2) Style: essays, not articles. A written contribution should be, in style and spirit, as much of an essay as possible, rather than, again, a merely academic exercise. In exploring questions, issues and ideas, it should make an area of interest accessible to a general audience. Authors are encouraged to adopt a more informal style. Part of our goal is to get viewers of the site to respond personally to the photographs, and authors may do so as well. We hope that authors will take this as an opportunity to explain what moves and motivates their own studies and to step beyond the confines of their respective disciplines, without sacrificing rigor.

3) Audience: varied. Because the project envisions readers at all levels, from school-age children to graduate students, as well as the general public, the author may be given latitude for the level of the intended audience. Authors are encouraged to provide the editors with a note explaining their intended audience level (high school students, college students, elementary school teachers, etc.). As the website develops, we hope to organize the essays in various ways, including by intended audience level.

4) Connection to the Online Exhibition: varied. Within reason, essays should engage the online exhibition of photographs on the Mirror of Race website (mirrorofrace.org).  This is a matter of judgment in the context of each submission. Some essays may use a single image as a jumping-off point for an abstract issue, such as the relationship of law and race; others may engage in close analyses of one or more individual photographs. In general, authors are encouraged to respond in a personal way to the photographs, even if their topics are relatively abstract or factual in scope, as this is what we are asking the visitors to the site to do as well. Our writers should help show them the way to bridge personal reaction and informed discussion. 

Checklist:

Topic: Is the topic clear and well motivated in the context of the overall aims of The Mirror of Race project?

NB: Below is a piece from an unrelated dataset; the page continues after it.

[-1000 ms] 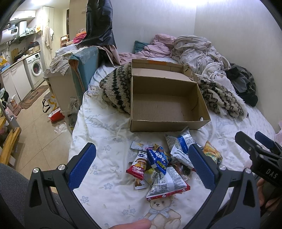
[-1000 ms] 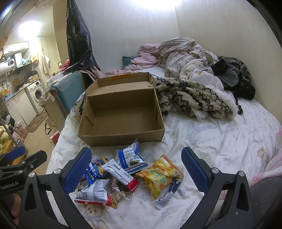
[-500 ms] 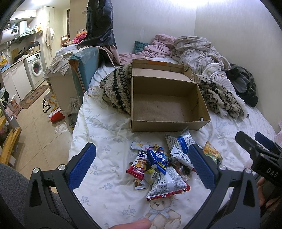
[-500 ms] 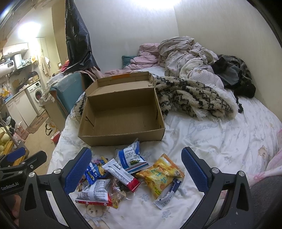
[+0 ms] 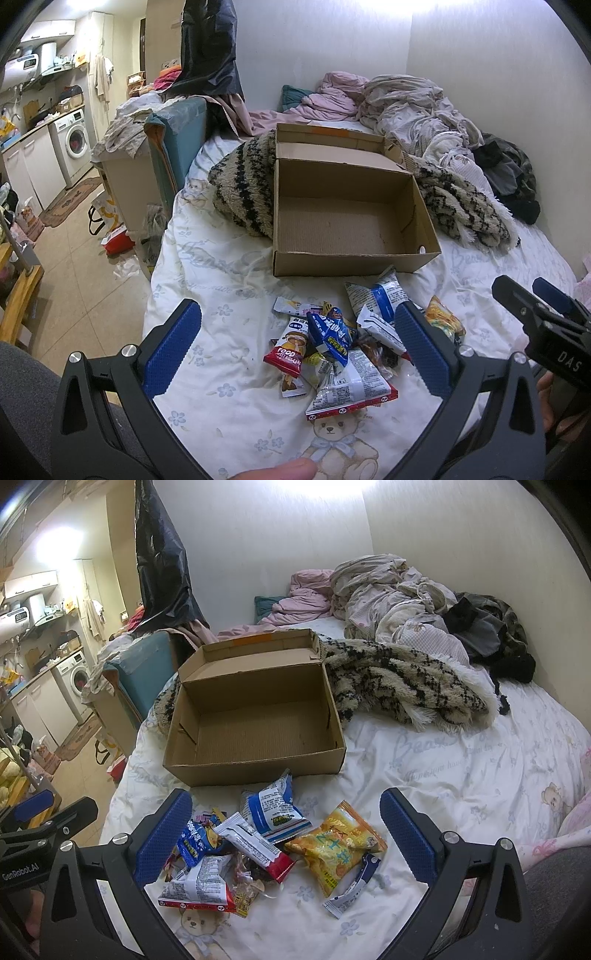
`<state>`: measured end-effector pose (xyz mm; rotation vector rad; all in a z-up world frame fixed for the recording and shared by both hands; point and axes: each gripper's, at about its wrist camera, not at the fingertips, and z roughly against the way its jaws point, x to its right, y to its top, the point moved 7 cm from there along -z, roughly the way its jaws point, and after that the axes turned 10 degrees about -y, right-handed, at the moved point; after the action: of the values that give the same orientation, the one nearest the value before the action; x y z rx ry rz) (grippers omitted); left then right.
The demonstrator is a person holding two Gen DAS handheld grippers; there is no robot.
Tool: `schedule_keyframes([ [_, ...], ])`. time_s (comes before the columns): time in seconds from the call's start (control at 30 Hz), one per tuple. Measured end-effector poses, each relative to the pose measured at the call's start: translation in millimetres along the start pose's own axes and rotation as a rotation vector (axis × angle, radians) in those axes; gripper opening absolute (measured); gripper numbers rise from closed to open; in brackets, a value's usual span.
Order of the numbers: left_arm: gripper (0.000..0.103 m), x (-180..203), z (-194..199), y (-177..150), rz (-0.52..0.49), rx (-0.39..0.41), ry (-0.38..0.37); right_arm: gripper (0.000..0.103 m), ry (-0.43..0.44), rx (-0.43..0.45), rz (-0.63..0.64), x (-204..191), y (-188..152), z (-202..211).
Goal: Organize snacks
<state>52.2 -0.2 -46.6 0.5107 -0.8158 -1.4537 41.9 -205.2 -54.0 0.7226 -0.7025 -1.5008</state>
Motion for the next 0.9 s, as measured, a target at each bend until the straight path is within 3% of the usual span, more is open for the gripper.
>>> schedule_keyframes([
  [0.9,0.103,0.4,0.5,-0.1,0.006,-0.009,0.002,0.103,0.023,-0.017,-0.002,-3.3,-1.0,-3.8],
])
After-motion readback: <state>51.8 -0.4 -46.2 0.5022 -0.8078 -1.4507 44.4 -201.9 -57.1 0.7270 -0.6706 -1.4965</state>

Rigor: Does the essay adhere to discipline‑specific standards appropriate to its subject matter? Does it provide footnotes, a bibliography, or other reference material that would allow a reader to find relevant sources easily and in their most complete form?

Style: Does the work read like an essay, rather than a merely academic article? Does it engage the issues and materials in a way that visitors to the site can use as a stimulus to their own explorations? Is the author modeling for the audience what it means to reflect seriously, even personally, upon the relevant issues about race?

Audience: Is the level of the intended audience reasonably clear? 

Connection to the Photographs: Giving consideration to the nature of the topic, does the author connect the issues raised by the essay in some palpable way to the images in the online exhibition? 

ARTISTIC SUBMISSIONS

We are seeking artistic submissions from all fields, from photography and film to painting and to poetry and storytelling. Artistic submissions should consider the following criteria:

1) Submissions by artists should enter into a conversation with the photographs in the online exhibition in a manner appropriate to their genre. 

2) Submissions should be suitable for exhibition online. We will create exhibition pages on the project’s website for successful submissions. 

3) Submissions should meet the standards of their respective fields, to be assessed by peer review. 

4) Artists are encouraged to provide a narrative explaining their submissions and their relation to the photographs and the themes of The Mirror of Race project.